Background
John Harpster was born on April 27, 1844, at Centerhall, Pennsylvania, United States, the youngest of the twelve children of George and Frances Harpster.
John Harpster was born on April 27, 1844, at Centerhall, Pennsylvania, United States, the youngest of the twelve children of George and Frances Harpster.
John entered the academic department of the Missionary Institute at Selinsgrove, Pennsylvania, where he soon displayed an aptitude for languages. He then studied at Gettysburg Theological Seminary, 1869-1871.
On April 22, 1861, a week after President Lincoln’s first call for troops, John Harpster was mustered into the 7th Pennsylvania Volunteers for three months’ service. In August 1862 he enlisted in the 148th Pennsylvania Volunteers. He was wounded in the head at Gettysburg, July 3, 1863, and on rejoining his regiment in September at Culpeper, Virginia, was assigned to ambulance duty. He was promoted successively to the grades of second lieutenant, first lieutenant, and captain, and was mustered out in June 1865.
Immediately after his ordination in Baltimore, December 20, 1871, Harpster set out for his post, visiting Europe, Palestine, and Egypt on the way. He began work in the General Synod’s mission at Guntur, April 1, 1872. His eminent success in India was due to several factors. Army life had given him a knowledge of men and of practical affairs; he regarded Christianity more as a way of life than as a body of complicated and, to the Hindu mind, incomprehensible doctrine; he mastered the Telugu language with unusual thoroughness; and from the beginning he showed his confidence in the ability and integrity of the natives. His health, however, compelled him in 1876 to relinquish the work.
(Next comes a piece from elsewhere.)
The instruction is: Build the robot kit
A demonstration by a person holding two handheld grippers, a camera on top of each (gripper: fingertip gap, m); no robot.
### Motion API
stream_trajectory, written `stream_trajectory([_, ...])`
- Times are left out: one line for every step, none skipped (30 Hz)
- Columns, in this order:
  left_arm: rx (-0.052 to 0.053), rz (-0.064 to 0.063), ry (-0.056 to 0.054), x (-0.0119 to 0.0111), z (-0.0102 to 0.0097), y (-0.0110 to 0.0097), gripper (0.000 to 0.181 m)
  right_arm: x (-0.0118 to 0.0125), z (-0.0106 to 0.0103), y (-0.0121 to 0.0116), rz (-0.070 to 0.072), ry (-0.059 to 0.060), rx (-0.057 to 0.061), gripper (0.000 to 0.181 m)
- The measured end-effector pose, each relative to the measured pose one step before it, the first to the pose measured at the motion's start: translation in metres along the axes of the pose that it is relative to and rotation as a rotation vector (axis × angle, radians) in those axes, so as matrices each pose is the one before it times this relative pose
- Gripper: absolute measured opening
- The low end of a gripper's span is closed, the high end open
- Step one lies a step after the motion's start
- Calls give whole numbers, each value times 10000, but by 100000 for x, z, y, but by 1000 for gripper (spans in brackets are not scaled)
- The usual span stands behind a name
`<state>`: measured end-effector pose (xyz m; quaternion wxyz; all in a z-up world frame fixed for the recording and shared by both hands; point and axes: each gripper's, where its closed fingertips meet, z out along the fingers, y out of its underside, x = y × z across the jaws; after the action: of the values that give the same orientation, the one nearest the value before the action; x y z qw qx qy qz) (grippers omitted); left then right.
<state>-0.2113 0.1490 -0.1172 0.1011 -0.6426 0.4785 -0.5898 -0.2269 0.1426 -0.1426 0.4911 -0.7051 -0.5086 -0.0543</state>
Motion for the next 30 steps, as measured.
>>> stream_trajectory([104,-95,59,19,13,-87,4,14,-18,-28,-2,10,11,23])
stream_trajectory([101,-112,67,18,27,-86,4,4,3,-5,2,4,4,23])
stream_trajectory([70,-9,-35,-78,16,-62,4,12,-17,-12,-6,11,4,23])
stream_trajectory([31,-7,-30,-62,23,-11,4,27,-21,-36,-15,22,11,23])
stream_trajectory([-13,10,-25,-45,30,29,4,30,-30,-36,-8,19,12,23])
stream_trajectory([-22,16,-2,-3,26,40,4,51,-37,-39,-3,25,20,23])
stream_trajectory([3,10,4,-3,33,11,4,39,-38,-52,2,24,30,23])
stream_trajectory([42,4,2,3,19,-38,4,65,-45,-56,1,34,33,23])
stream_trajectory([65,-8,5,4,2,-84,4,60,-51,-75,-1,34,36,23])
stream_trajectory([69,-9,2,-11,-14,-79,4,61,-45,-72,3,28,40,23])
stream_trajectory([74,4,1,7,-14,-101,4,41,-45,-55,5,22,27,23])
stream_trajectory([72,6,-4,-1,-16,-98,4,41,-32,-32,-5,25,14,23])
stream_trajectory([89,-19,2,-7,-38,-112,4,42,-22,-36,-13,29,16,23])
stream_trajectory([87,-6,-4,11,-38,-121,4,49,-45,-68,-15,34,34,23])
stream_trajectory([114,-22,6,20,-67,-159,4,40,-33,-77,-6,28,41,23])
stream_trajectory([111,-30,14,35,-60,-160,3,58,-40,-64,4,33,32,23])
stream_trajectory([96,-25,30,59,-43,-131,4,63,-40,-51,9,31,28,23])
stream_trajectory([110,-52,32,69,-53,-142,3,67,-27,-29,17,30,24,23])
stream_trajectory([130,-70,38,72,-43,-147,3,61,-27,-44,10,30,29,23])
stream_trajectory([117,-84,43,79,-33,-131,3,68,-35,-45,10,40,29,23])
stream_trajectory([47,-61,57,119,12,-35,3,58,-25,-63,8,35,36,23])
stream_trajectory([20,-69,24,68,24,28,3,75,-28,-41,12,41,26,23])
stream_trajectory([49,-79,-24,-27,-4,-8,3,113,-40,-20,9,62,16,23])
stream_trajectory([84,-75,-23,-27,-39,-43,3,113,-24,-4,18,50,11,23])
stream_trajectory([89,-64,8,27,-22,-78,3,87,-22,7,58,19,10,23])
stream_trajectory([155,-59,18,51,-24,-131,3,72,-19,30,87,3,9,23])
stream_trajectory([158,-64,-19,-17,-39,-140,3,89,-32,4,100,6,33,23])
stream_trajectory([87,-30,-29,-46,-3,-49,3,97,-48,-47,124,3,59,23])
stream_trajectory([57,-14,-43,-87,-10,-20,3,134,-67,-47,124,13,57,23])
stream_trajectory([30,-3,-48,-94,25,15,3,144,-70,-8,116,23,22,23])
For a short time Harpster was a reader in an Episcopal congregation in San Francisco. He served as pastor of Lutheran churches in Ellsworth, Kansas, 1879; Hays, Kansas, 1879-1882; Trenton, New Jersey, 1882-1884; and Canton, Ohio, 1884-1893.
In 1893, accompanied by his wife, Harpster returned to the work at Guntur, celebrating the day of his arrival, after an absence of seventeen years, by delivering a short address in Telugu. He labored with his customary success among the Guntur and Sattenappalli Taluks and in 1901 returned on furlough to the United States. The next year, at the urgent entreaty of his brother-in-law, Henry Eyster Jacobs, who was president of the General Council’s Board of Foreign Missions, he entered the service of the General Council as "temporary director" of the mission at Rajahmundry.
In 1909 Harpster returned to the United States, and although much in need of rest he devoted himself whole-heartedly to lecturing and writing in behalf of the Rajahmundry mission. Contracting a cold which developed into pneumonia, he died at Mt. Airy, Philadelphia, in his brother-in-law’s home, February, 1911. He was buried at Gettysburg.
John Harpster was famous as a leader of the mission at Rajahmundry. The work that he there undertook was of extreme difficulty, for dissensions among the resident missionaries and the impolitic conduct of the Board had rendered the situation all but hopeless. His achievement in restoring the prosperity of the Rajahmundry mission ranks him with J. C. F. Heyer as one of the great missionaries of the Lutheran Church in India.
August 1, 1882, Harpster married Julia, daughter of Prof. Michael Jacobs of Gettysburg.